Set down exactly the lines below, starting at the one that contains "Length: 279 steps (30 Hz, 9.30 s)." and ending at the one that contains "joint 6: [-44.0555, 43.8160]", with both of those lines included and nothing else.

» Records for the exercise:
== Segment start ==

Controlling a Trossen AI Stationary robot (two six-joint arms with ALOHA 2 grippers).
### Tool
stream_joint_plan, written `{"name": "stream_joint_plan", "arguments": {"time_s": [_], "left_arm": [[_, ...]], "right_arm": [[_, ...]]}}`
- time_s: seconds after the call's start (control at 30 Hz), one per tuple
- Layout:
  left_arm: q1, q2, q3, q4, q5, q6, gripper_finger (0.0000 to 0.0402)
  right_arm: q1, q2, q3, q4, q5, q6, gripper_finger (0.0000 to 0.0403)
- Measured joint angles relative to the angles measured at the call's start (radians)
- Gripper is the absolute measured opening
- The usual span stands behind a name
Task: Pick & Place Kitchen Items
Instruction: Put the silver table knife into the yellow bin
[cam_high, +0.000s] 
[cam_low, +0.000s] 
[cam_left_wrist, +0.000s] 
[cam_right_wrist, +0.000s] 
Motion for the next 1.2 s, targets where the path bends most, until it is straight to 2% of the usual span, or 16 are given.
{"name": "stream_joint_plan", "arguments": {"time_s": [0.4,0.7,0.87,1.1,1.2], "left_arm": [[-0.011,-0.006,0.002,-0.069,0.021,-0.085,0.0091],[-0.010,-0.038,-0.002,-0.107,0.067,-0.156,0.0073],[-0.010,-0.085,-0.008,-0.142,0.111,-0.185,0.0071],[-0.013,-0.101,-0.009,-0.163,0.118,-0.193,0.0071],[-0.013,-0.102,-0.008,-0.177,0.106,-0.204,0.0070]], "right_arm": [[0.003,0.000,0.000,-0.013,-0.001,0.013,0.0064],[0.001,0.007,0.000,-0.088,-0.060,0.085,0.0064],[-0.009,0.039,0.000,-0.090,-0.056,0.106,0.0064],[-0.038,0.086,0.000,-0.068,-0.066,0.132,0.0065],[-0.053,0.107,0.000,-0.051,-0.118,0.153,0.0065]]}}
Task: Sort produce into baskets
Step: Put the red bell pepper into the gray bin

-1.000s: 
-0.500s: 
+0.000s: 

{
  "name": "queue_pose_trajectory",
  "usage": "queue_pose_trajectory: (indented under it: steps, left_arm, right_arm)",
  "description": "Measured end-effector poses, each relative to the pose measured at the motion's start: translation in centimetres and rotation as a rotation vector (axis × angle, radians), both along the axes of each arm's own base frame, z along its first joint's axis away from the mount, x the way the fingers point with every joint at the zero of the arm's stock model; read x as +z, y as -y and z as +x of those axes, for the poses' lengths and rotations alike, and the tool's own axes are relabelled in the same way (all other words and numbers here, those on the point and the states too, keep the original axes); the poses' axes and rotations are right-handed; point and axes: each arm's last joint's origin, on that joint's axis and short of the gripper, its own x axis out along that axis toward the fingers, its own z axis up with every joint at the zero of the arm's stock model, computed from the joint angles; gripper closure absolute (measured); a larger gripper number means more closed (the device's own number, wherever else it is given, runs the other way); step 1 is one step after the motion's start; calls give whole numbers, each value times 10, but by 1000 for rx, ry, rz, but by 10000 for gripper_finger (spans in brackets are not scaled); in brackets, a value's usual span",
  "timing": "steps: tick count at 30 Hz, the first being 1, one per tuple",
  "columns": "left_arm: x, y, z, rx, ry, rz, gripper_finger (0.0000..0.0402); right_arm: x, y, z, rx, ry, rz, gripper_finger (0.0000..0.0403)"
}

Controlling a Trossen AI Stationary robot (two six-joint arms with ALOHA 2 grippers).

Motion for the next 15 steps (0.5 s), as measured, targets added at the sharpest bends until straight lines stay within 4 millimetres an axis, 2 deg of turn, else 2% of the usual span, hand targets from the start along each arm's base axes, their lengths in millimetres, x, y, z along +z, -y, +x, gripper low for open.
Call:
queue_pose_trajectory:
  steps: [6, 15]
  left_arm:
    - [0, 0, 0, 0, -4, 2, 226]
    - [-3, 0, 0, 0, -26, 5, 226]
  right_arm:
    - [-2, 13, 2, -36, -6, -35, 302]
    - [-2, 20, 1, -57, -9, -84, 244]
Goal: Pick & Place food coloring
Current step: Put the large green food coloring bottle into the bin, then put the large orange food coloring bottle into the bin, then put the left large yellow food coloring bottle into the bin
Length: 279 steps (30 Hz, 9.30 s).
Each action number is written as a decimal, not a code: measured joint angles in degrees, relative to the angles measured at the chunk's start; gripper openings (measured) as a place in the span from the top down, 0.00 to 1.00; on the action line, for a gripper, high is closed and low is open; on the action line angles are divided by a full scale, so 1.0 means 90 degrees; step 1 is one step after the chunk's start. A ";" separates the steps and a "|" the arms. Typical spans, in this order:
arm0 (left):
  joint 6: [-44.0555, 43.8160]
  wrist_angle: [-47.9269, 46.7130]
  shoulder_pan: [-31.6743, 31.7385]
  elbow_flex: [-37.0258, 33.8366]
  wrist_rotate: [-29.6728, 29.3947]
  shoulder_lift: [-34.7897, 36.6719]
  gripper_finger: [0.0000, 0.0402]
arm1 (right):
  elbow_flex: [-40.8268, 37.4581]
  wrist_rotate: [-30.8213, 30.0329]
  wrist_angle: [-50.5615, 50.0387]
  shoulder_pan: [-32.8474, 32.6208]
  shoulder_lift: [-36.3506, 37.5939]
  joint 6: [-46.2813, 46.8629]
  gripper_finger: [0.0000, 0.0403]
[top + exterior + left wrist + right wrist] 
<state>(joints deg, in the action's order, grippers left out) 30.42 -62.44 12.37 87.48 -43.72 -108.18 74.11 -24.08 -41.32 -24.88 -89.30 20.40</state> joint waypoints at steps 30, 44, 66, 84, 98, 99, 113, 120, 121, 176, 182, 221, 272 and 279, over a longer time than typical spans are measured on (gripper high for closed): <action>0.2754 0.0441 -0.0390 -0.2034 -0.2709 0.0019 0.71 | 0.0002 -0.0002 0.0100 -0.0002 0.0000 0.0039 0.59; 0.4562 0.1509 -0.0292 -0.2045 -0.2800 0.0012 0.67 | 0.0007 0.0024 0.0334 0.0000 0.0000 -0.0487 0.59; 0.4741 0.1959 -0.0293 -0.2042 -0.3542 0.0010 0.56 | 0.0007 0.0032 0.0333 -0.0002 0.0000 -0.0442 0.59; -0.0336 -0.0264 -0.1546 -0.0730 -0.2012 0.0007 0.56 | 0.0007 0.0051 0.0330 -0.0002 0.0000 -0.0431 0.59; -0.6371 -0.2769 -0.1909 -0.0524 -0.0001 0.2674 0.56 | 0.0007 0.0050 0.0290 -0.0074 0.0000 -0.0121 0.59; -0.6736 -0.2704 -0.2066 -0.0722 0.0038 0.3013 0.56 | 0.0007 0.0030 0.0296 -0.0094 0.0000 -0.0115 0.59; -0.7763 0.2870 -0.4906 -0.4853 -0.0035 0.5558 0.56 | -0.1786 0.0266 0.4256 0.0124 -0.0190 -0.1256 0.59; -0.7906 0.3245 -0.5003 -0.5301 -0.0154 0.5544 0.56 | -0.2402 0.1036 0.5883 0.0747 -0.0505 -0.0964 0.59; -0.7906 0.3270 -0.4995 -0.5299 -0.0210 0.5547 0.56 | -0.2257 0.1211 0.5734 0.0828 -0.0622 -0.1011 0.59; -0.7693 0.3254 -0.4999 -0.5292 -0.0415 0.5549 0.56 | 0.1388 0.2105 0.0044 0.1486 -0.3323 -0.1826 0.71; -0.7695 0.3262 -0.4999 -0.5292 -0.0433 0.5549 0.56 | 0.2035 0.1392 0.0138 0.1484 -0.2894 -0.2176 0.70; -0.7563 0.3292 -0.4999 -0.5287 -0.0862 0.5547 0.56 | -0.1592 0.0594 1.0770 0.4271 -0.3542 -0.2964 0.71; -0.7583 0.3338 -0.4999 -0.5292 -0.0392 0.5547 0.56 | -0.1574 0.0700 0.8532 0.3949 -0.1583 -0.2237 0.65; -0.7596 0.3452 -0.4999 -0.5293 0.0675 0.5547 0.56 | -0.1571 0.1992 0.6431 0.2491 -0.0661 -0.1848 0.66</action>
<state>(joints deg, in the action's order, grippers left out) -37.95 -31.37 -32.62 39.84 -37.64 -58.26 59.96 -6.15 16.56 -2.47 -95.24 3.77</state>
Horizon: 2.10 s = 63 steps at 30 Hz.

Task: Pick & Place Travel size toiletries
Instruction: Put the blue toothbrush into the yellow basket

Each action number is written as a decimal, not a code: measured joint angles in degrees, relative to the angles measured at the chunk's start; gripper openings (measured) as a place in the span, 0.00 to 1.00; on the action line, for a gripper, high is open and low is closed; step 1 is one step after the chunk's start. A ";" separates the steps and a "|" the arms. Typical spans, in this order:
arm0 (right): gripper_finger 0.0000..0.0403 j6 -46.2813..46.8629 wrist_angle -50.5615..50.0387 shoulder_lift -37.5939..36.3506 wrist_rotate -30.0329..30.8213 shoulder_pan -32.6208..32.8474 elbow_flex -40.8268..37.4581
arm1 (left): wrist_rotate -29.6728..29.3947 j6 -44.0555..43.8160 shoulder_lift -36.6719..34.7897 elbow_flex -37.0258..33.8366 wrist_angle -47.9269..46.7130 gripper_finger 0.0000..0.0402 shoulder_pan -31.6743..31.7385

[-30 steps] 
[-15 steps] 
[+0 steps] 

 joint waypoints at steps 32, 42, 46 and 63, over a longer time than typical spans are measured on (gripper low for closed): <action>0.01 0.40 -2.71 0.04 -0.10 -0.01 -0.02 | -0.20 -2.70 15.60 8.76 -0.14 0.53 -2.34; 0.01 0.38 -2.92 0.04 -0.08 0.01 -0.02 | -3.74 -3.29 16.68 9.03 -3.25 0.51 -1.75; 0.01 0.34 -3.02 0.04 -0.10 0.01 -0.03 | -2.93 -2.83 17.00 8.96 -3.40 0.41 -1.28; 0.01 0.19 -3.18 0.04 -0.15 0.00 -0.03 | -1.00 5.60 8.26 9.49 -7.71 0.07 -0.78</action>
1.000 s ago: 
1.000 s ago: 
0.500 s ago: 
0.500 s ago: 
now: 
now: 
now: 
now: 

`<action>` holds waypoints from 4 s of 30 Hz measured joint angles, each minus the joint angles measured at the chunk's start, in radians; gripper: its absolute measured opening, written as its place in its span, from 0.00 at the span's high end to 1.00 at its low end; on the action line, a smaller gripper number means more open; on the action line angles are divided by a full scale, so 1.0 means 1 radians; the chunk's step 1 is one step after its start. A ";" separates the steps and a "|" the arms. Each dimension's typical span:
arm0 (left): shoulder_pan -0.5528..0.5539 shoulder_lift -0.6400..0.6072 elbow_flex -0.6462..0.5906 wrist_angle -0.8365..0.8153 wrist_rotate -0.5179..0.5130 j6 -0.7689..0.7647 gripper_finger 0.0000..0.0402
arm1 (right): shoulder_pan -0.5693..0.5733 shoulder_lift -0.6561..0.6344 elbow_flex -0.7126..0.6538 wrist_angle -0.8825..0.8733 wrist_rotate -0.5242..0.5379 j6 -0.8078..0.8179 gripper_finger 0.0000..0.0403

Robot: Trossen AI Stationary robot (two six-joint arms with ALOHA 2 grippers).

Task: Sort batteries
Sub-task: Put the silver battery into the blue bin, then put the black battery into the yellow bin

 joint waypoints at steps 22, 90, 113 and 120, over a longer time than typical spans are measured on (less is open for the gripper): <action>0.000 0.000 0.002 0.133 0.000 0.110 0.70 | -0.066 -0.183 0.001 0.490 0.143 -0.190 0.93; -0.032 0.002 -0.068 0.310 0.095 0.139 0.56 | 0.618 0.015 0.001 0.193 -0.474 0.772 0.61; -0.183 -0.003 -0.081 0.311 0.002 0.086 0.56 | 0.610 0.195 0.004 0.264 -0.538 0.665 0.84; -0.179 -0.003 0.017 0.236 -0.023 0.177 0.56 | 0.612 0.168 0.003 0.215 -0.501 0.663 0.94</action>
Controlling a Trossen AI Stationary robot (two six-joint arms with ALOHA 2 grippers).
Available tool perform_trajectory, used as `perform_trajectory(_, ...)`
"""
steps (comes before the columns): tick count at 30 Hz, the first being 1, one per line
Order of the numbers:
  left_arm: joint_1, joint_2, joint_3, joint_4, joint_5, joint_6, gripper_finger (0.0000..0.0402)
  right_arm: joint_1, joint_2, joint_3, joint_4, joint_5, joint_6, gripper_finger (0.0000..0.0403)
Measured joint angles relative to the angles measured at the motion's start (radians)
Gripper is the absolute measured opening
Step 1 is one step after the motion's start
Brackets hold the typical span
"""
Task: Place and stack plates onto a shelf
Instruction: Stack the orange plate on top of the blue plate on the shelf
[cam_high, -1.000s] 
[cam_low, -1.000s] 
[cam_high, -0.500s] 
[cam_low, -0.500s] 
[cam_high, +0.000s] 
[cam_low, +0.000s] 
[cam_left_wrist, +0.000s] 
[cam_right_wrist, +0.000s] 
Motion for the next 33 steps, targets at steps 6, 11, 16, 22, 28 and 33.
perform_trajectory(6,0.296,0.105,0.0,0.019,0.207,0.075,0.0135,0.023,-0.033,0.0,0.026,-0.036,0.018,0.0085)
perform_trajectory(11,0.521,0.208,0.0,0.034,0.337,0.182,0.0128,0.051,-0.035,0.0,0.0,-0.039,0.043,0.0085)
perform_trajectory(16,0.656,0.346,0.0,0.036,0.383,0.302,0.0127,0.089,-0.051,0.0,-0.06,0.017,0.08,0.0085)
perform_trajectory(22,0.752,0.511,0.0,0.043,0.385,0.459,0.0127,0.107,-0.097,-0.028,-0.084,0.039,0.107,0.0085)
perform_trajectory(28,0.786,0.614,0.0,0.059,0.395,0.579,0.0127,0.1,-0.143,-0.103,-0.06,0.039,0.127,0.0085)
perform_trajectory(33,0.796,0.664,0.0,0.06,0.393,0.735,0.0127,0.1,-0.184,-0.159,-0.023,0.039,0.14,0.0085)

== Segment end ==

» Output:
Length: 279 steps (30 Hz, 9.30 s).
Each action number is written as a decimal, not a code: measured joint angles in degrees, relative to the angles measured at the chunk's start; gripper openings (measured) as a place in the span from the top down, 0.00 to 1.00; on the action line, for a gripper, high is closed and low is open; on the action line angles are divided by a full scale, so 1.0 means 90 degrees; step 1 is one step after the chunk's start. A ";" separates the steps and a "|" the arms. Typical spans, in this order:
arm0 (left):
  joint 6: [-44.0555, 43.8160]

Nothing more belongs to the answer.